_ACTIVITY_
Keep to the lines from the one with "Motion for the" through the end of the data, and write them out exactly.

_DATA BLOCK_
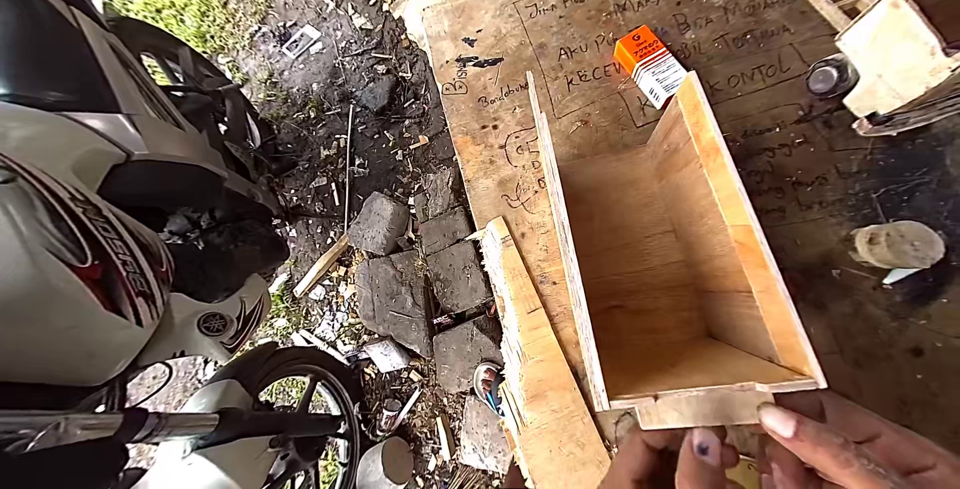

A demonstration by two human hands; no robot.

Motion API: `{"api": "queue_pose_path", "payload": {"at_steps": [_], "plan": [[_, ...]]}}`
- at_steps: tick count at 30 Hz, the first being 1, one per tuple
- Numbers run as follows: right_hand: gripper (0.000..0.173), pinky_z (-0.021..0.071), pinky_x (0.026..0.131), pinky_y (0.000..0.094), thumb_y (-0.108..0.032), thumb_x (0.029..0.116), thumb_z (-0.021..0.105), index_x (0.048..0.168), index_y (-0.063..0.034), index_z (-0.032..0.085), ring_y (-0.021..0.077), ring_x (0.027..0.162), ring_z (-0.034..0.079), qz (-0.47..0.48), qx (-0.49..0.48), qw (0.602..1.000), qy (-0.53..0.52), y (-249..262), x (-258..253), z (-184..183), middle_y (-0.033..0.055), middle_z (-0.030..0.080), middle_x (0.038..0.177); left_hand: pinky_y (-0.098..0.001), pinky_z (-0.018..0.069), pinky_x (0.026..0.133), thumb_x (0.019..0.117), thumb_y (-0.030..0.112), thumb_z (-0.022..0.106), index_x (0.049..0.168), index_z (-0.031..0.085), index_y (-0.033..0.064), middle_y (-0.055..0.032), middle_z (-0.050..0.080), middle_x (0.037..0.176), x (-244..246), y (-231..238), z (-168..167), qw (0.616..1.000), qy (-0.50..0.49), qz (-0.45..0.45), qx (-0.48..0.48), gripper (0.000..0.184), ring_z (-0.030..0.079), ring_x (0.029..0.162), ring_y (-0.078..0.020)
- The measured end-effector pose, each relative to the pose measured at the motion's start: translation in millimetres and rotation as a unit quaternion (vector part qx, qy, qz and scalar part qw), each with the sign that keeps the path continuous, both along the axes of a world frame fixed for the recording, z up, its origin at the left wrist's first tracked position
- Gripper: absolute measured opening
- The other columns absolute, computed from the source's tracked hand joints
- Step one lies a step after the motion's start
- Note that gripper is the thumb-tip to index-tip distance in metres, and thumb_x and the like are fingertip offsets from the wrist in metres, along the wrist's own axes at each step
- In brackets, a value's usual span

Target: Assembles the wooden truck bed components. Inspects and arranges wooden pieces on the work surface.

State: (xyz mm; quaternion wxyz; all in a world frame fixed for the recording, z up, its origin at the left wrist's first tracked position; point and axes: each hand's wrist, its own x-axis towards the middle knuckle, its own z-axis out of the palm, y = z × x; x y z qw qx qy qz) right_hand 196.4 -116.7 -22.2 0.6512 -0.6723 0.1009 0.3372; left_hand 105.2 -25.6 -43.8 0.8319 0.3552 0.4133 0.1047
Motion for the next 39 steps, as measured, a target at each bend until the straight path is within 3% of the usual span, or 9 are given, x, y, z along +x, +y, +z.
{"api": "queue_pose_path", "payload": {"at_steps": [2, 7, 39], "plan": [[0.023, 0.0574, 0.064, 0.0232, 0.002, 0.1000, 0.048, 0.092, -0.0122, 0.065, 0.0035, 0.062, 0.065, -0.002, 0.000, 1.000, -0.002, 0.4, 0.3, 0.2, -0.0086, 0.070, 0.072, -0.0315, 0.0622, 0.079, 0.1022, 0.004, 0.052, 0.096, 0.070, -0.0013, -0.0100, 0.077, 0.089, 10.3, -0.3, 3.6, 0.999, 0.014, 0.034, -0.037, 0.019, 0.076, 0.083, -0.0149], [0.024, 0.0571, 0.062, 0.0227, 0.002, 0.0998, 0.048, 0.091, -0.0118, 0.065, 0.0035, 0.061, 0.065, -0.014, -0.001, 1.000, 0.001, 1.6, -0.8, 0.8, -0.0079, 0.070, 0.071, -0.0335, 0.0646, 0.076, 0.1023, 0.002, 0.053, 0.095, 0.070, -0.0034, -0.0133, 0.077, 0.084, 20.7, -0.5, 6.7, 0.995, 0.033, 0.079, -0.058, 0.019, 0.077, 0.077, -0.0195], [0.021, 0.0595, 0.068, 0.0255, 0.000, 0.1016, 0.047, 0.096, -0.0112, 0.064, 0.0061, 0.066, 0.069, 0.011, 0.007, 0.999, 0.031, -1.9, 3.6, 1.7, -0.0067, 0.072, 0.074, -0.0336, 0.0643, 0.079, 0.1009, -0.001, 0.055, 0.095, 0.072, -0.0037, -0.0126, 0.077, 0.083, 17.3, 0.3, 0.2, 0.996, -0.002, 0.078, -0.041, 0.018, 0.077, 0.076, -0.0180]]}}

_SOLUTION_
Motion for the next 39 steps, as measured, a target at each bend until the straight path is within 3% of the usual span, or 9 are given, x, y, z along +x, +y, +z.
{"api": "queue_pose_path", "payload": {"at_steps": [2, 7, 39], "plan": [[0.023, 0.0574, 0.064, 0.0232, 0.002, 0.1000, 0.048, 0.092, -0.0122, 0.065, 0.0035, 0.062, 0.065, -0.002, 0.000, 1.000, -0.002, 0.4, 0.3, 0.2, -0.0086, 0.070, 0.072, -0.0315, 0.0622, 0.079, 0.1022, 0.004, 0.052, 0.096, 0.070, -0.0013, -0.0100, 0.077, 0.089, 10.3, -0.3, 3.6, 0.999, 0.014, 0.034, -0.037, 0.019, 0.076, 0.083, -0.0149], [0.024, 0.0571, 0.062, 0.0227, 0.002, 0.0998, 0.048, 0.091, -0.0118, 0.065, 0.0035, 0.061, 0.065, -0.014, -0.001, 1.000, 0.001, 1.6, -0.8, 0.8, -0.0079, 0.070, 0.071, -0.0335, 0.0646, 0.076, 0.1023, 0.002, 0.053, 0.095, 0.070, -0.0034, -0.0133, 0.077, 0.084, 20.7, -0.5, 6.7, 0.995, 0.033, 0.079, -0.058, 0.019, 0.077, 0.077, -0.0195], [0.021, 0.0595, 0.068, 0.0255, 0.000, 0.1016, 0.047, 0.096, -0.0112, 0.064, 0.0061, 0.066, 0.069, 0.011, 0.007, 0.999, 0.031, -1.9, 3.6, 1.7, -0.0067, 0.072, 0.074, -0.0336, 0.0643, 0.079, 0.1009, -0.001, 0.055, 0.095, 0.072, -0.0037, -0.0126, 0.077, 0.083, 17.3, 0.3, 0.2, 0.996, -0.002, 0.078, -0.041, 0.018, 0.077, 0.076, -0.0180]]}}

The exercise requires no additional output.